Le premier processus va être une tentative d’analyse critique de la situation. Pour ce faire, notre conscience va tenter de passer le message à notre univers cognitif (notre conscience cognitive) pour tenter de l’intégrer à notre réseau logique de conscience. Pour dialoguer avec notre univers cognitif le message devra être formalisé, représenté, devenir une image mentale interprétable par notre conscience cognitive. Cette phase de représentation mentale des situations est un pas absolument nécessaire à l’analyse critique de la situation. Cette représentation va, alors, être comparé à l’ensemble des représentations mentales présentes dans notre mémoire pour définir les liens logiques de dépendance entre elle et le réseau mémoriel. Si ces liens peuvent se créer la nouvelle situation (le nouveau message) trouvera sa place logique dans notre conscience et deviendra partie intégrante de notre vécu historique, de notre identité.

Si ce processus ne peut se mettre en place, sous l’effet d’un choc affectif trop intense, trop surprenant, trop déroutant, l’analyse critique qui devrait conduire à l’intégration du message ne peut pas se produire. Pour réagir au déséquilibre notre conscience va mettre en jeu  des mécanismes de défense de type émotionnels. Ce peut être des suées, des rougeurs, des palpitations, une colère irrationnelle, des réactions de violence (selon la capacité ou non de l’analyse critique à partiellement interpréter le message). Notre conscience cognitive logique ne pouvant agir, c’est notre conscience émotionnelle qui va prendre la main  pour évacuer le message troublant. Il en restera des traces dans notre conscience émotionnelle.

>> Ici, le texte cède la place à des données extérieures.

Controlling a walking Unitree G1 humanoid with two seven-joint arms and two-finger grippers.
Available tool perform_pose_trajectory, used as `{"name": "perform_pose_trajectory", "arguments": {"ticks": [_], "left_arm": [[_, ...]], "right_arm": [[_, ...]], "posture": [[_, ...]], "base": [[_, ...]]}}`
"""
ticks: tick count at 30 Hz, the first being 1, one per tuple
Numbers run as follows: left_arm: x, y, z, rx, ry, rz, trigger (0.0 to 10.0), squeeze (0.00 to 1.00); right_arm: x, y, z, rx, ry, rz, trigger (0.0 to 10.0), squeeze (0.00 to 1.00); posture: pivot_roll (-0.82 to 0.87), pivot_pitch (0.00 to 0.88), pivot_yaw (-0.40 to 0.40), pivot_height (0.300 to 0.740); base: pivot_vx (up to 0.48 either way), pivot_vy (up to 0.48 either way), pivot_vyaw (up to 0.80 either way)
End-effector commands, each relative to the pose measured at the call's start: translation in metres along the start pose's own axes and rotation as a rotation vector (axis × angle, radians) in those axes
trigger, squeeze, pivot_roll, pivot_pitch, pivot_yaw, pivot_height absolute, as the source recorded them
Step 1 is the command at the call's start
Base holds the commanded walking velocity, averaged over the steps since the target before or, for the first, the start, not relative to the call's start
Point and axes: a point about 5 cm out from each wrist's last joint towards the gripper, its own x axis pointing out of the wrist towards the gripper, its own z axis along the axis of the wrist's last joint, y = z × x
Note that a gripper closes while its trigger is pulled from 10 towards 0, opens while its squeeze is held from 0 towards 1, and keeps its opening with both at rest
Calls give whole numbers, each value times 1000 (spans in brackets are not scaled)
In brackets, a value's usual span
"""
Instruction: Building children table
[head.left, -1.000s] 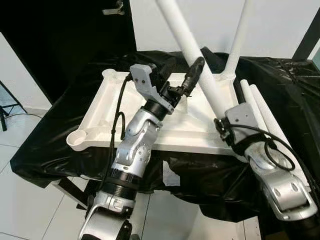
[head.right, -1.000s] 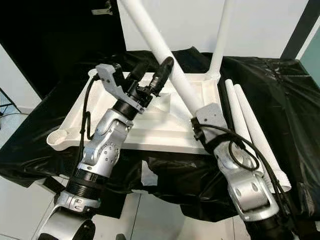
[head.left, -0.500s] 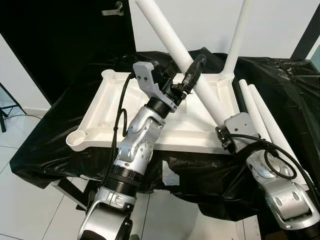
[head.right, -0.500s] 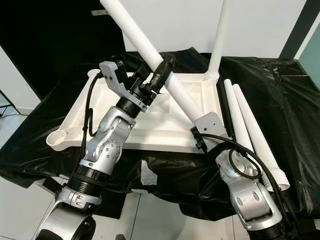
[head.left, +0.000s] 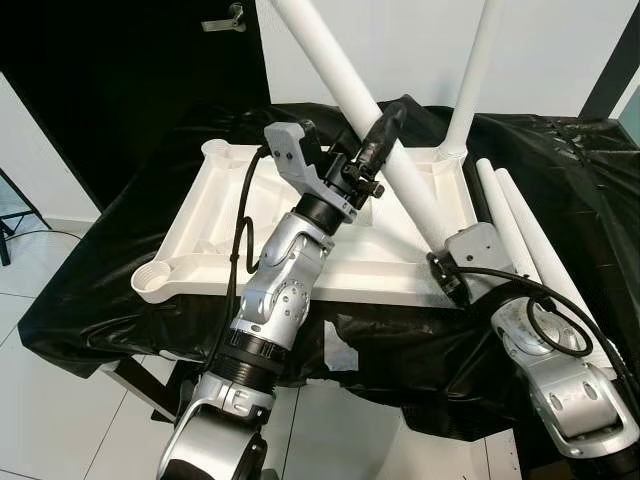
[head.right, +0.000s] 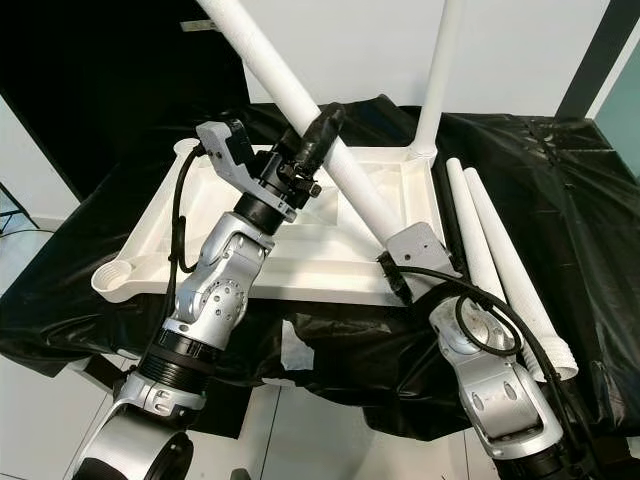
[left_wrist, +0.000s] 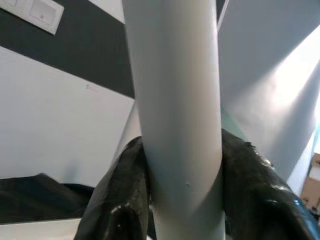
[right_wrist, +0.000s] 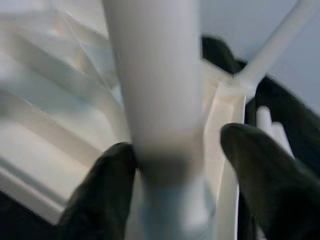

Les attitudes et positionnement

Que le message s’intègre correctement ou non dans notre réseau de conscience le résultat détermine notre attitude vis à vis de la situation vécue. Ceci va définir notre positionnement vis à vis d’elle (le message reçu) c’est à dire la façon dont nous allons la vivre, l’évaluer, la juger. Ce positionnement vis à vis de l’ensemble des situations vécue constitue la construction de notre identité, ce que nous sommes, ce que nous devenons. L’historique de ces analyses est notre identité profonde en perpétuelle reconstruction.

Ce positionnement va, évidemment, définir la façon dont nous allons réagir au message reçu et déterminer nos comportements en  réaction à la situation.

Nous réagissons à une situation non pas seulement en fonction de ce qu’elle est, mais aussi en fonction de tout notre vécu historique déjà intégré. Ce n’est pas un individu « neuf » qui réagit à une situation mais un individu  avec tout son passé et toute son histoire.

Conclusion

L’émotion  est un phénomène complexe et non une entité en soi. Par exemple :

  1. Un bruit nous fait sursauter. C’est le mécanisme émotionnel qui  entre en jeu. Dans la surprise, l’analyse critique par la conscience cognitive ne peut pas être mise en route. La réaction de défense sera la contraction musculaire qui nous fait sursauter
  2. On est face à un danger identifié. Il se peut que dans un premier temps la réaction émotionnelle se mette en jeu, puis l’analyse critique de la situation intervient, jauge le danger (plus ou moins bien plus ou moins mal) et nous positionne vis à vis de la situation. Nous adoptons alors les comportements de défense qui nous paraissent appropriés. Dans ce cas précis les réactions émotionnelles peuvent obscurcir l’analyse critique et nos comportements n’être pas si appropries que cela.

Évitons de confondre sous le vocable d’émotion la perception du message, sa représentation en une image mentale compréhensible par notre conscience cognitive, notre positionnement, et les comportements qui  en résultent. L’émotion, à mon sens, n’est que le sentiment d’instabilité, de porte-à-faux généré par la perception d’un nouveau message.